● ACTION ITEM: Transcribe exactly, and only, the lines from the one containing "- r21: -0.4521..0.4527" through the last line of the data.

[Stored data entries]
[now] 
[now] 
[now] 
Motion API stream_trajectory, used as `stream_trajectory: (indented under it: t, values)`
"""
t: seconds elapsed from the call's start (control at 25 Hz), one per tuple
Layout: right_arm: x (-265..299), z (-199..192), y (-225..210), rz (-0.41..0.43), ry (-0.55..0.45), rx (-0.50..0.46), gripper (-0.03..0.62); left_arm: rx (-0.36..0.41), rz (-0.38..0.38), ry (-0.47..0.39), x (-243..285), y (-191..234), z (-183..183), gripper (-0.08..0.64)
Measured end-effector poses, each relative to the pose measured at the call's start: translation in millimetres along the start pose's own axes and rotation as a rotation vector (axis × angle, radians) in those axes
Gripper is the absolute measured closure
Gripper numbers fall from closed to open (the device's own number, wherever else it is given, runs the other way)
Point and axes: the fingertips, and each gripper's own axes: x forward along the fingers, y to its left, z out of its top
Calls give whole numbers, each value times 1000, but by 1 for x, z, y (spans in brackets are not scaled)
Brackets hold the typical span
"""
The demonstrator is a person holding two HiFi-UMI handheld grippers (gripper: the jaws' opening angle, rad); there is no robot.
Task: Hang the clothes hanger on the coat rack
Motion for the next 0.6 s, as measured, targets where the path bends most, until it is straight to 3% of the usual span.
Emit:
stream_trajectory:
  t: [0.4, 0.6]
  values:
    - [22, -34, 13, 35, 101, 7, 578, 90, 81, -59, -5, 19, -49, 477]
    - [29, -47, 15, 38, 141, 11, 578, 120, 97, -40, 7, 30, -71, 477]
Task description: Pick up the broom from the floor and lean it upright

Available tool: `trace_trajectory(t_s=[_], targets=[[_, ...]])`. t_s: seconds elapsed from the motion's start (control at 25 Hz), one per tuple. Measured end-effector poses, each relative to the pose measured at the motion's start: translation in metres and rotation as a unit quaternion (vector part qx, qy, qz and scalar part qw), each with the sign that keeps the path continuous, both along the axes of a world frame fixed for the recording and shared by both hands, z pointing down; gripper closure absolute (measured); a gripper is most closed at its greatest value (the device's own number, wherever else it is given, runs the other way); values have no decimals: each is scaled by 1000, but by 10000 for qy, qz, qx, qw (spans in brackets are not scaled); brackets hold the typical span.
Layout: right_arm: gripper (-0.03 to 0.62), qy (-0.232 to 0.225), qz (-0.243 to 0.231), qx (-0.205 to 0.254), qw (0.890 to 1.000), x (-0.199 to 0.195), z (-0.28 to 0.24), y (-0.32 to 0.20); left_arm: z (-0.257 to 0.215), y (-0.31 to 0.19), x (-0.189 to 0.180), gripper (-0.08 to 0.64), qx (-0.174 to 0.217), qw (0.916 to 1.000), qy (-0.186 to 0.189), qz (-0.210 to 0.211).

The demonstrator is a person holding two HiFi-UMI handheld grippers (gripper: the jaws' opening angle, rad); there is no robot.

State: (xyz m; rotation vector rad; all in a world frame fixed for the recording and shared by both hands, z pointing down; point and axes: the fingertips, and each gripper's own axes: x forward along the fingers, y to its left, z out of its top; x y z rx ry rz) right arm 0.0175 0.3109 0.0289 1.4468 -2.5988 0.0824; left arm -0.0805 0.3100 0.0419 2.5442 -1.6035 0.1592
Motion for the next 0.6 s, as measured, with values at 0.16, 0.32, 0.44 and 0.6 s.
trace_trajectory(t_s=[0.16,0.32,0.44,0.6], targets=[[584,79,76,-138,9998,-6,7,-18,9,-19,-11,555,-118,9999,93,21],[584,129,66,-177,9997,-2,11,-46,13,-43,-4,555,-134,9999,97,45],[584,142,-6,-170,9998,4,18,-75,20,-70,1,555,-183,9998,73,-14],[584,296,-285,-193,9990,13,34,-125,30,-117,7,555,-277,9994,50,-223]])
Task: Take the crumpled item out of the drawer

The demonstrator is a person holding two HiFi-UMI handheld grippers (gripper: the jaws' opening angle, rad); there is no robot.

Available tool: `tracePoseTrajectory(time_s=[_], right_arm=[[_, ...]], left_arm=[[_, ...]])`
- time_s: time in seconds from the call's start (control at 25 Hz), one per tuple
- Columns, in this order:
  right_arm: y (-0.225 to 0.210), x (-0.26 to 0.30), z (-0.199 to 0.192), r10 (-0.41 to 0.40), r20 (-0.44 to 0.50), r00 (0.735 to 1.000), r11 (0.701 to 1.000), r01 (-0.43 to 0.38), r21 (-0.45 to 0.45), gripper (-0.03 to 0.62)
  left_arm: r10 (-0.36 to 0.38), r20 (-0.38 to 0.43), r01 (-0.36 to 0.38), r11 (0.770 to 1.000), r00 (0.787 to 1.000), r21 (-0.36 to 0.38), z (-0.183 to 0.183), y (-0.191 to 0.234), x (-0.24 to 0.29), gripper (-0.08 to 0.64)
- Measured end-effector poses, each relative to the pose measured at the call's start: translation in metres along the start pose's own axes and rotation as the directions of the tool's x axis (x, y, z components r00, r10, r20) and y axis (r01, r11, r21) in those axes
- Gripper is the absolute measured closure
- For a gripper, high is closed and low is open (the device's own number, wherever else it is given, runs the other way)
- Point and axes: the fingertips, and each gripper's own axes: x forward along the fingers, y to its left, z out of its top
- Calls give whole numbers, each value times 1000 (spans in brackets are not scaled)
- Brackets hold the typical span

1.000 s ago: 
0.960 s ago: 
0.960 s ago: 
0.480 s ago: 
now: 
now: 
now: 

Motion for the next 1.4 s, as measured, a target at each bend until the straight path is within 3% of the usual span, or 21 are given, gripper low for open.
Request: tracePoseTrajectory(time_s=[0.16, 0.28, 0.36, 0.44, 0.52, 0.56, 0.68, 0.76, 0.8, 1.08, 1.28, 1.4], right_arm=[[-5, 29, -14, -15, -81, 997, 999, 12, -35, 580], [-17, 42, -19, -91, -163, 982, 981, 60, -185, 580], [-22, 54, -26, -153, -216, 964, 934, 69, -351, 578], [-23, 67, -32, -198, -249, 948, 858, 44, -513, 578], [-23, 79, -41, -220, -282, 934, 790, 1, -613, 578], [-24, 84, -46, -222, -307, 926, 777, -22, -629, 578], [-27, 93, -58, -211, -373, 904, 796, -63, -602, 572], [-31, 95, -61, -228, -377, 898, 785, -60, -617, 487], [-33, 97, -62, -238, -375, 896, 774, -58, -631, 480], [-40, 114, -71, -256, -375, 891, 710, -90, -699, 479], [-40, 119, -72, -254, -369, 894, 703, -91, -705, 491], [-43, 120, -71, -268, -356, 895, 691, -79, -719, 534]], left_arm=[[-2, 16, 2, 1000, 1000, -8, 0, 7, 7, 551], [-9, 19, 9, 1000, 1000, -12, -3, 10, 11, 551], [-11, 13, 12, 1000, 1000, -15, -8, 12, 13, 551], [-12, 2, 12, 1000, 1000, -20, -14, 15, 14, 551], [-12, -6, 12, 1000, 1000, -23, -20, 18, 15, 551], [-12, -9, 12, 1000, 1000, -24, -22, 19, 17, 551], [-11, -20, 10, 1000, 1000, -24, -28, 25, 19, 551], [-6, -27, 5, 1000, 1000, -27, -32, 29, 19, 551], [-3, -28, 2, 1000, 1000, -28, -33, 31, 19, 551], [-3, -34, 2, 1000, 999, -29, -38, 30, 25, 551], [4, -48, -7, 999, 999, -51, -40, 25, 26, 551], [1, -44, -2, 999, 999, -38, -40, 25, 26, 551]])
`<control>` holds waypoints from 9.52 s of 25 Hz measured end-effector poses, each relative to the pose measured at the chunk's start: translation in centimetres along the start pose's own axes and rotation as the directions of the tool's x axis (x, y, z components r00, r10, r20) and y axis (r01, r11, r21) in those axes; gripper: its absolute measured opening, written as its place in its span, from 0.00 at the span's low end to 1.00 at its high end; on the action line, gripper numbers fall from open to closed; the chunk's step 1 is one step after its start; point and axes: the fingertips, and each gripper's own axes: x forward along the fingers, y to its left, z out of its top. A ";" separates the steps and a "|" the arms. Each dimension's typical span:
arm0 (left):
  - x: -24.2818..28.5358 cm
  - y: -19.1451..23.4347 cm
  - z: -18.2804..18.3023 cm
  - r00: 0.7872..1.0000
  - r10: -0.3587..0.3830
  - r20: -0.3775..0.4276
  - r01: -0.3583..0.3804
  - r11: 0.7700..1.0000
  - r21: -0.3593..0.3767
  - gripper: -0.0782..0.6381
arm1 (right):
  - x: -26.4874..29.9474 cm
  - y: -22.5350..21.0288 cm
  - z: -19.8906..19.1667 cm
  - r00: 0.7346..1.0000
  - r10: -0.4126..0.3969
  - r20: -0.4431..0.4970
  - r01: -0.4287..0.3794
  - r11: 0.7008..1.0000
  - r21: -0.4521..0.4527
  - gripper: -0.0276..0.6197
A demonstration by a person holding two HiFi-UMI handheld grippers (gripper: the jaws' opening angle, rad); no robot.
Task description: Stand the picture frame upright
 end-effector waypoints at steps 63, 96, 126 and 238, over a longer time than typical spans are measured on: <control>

● EXERCISE OUTPUT:
  - r21: -0.4521..0.4527
  - gripper: -0.0276..0.6197
A demonstration by a person holding two HiFi-UMI handheld grippers (gripper: the jaws' opening angle, rad); no robot.
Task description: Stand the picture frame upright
 end-effector waypoints at steps 63, 96, 126 and 238, over a longer time than typical spans are measured on: <control>

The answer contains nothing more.